Il GPS differenziale (DGPS) nasce per motivi di sicurezza, data l’eccessiva precisione raggiungibile dal sistema GPS fin dal suo esordio.

Il Dipartimento della Difesa Americano introdusse un sistema di degradazione intenzionale della precisione denominato Selective Availability, capace di fornire ai ricevitori non militari prestazioni ancora sufficienti per molte applicazioni di interesse pratico ma, sensibilmente inferiori a quelle teoriche. Dopo l’introduzione della SA, l’errore del sistema crebbe a livelli talmente alti da stimolare la ricerca di soluzioni per compensarlo.

Risultò presto chiaro che ciò sarebbe stato possibile con uno schema ingegnoso, detto GPS differenziale (DGPS), che richiede l’uso di almeno 2 ricevitori GPS.

Uno dei due ricevitori viene etichettato “Riferimento” (Reference) e posizionato per la durata delle operazioni su un punto fisso con coordinate note. L’altro ricevitore detto “Mobile” (Rover), è libero di muoversi.

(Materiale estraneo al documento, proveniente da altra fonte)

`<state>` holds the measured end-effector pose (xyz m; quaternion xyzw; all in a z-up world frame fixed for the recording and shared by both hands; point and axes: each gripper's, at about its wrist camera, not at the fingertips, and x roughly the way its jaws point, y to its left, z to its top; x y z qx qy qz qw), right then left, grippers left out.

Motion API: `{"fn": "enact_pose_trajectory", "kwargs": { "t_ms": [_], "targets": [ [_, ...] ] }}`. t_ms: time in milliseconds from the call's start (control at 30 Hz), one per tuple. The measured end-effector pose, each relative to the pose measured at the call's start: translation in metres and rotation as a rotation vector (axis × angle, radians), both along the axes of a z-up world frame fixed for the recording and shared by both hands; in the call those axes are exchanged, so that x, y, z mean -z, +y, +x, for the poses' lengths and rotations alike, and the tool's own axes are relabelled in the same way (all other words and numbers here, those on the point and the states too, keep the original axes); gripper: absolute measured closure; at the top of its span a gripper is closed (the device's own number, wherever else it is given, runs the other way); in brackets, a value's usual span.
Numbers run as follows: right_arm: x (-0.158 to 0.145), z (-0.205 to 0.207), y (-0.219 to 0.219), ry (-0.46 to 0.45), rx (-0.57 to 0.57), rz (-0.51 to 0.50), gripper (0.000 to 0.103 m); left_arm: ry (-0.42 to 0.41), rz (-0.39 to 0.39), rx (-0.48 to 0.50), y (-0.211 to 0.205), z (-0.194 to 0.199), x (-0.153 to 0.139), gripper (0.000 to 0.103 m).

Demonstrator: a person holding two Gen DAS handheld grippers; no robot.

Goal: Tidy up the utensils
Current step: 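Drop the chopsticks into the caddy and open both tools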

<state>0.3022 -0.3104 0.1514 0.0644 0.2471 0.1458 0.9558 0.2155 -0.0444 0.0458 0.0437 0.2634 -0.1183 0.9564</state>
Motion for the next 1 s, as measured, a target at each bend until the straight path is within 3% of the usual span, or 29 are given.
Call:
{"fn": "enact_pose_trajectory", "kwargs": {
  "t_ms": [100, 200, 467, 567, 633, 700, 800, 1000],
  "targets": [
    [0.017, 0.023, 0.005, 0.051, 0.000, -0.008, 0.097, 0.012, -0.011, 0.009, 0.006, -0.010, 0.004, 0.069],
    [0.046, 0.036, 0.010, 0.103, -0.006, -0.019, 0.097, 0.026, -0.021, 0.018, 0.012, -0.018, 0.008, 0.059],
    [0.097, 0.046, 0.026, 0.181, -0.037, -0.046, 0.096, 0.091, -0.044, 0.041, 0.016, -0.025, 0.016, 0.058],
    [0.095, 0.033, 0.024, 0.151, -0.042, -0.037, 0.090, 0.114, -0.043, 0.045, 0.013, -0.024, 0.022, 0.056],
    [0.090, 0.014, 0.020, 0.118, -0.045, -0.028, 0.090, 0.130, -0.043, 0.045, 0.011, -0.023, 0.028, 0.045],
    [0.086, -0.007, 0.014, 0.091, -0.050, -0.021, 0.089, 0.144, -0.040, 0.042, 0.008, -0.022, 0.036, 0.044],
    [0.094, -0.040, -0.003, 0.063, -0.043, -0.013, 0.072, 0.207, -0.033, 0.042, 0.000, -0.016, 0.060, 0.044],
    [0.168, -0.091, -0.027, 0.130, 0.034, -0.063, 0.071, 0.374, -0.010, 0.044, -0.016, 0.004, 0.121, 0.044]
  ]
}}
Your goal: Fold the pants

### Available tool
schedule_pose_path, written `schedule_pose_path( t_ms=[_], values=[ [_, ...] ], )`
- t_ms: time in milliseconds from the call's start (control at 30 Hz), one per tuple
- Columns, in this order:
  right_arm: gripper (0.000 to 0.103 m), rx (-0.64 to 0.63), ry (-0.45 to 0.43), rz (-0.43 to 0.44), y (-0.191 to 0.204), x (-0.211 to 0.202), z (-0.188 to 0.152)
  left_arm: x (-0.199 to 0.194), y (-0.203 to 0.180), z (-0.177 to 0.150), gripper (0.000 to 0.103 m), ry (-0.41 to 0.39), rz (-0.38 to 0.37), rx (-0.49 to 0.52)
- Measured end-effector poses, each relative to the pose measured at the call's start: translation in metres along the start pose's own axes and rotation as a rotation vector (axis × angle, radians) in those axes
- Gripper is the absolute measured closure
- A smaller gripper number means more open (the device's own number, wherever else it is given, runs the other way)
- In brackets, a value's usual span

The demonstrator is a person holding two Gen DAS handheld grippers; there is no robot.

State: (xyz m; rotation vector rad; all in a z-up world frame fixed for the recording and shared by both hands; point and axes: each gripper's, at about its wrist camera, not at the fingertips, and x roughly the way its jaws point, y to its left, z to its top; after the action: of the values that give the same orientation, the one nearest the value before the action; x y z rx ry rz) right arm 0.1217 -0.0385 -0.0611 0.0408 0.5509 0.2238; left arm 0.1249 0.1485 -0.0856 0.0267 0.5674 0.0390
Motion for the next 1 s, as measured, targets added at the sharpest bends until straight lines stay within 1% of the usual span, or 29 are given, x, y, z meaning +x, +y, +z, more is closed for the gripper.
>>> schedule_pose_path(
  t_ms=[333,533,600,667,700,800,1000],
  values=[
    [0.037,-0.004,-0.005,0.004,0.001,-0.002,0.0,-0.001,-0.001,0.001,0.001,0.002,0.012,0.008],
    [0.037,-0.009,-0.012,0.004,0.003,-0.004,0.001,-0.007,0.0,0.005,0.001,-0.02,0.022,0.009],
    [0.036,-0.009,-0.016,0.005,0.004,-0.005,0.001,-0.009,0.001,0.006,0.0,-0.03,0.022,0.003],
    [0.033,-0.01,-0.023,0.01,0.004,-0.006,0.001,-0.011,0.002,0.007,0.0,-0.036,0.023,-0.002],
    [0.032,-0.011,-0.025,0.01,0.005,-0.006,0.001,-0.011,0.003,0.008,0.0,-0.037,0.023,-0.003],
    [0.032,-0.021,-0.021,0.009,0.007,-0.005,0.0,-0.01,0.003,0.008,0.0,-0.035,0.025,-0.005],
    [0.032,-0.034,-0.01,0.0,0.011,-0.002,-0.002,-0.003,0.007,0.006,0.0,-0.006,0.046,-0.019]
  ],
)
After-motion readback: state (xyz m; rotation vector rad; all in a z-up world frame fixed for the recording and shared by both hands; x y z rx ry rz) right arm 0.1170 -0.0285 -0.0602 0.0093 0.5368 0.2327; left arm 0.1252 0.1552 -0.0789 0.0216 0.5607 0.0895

Si presume che l’errore sia uguale per entrambi i ricevitori pertanto, conoscendone intensità e verso, possiamo calcolare le corrette posizioni del ricevitore Mobile.

Calcolare l’errore è estremamente facile: la posizione del GPS “Riferimento” è uguale alle coordinate reali più l’errore indotto, quindi conoscendo le coordinate reali con una semplice sottrazione si determina l’errore.

Sottraendo l’errore alle coordinate lette dal GPS “Mobile” otteniamo, anche su questo, le coordinate reali.

Questa procedura, non solo può essere usata per attenuare l’errore indotto dalla SA (oggi non più in funzione) ma, attenua anche errori fisiologici del sistema che è molto preciso ma non accurato.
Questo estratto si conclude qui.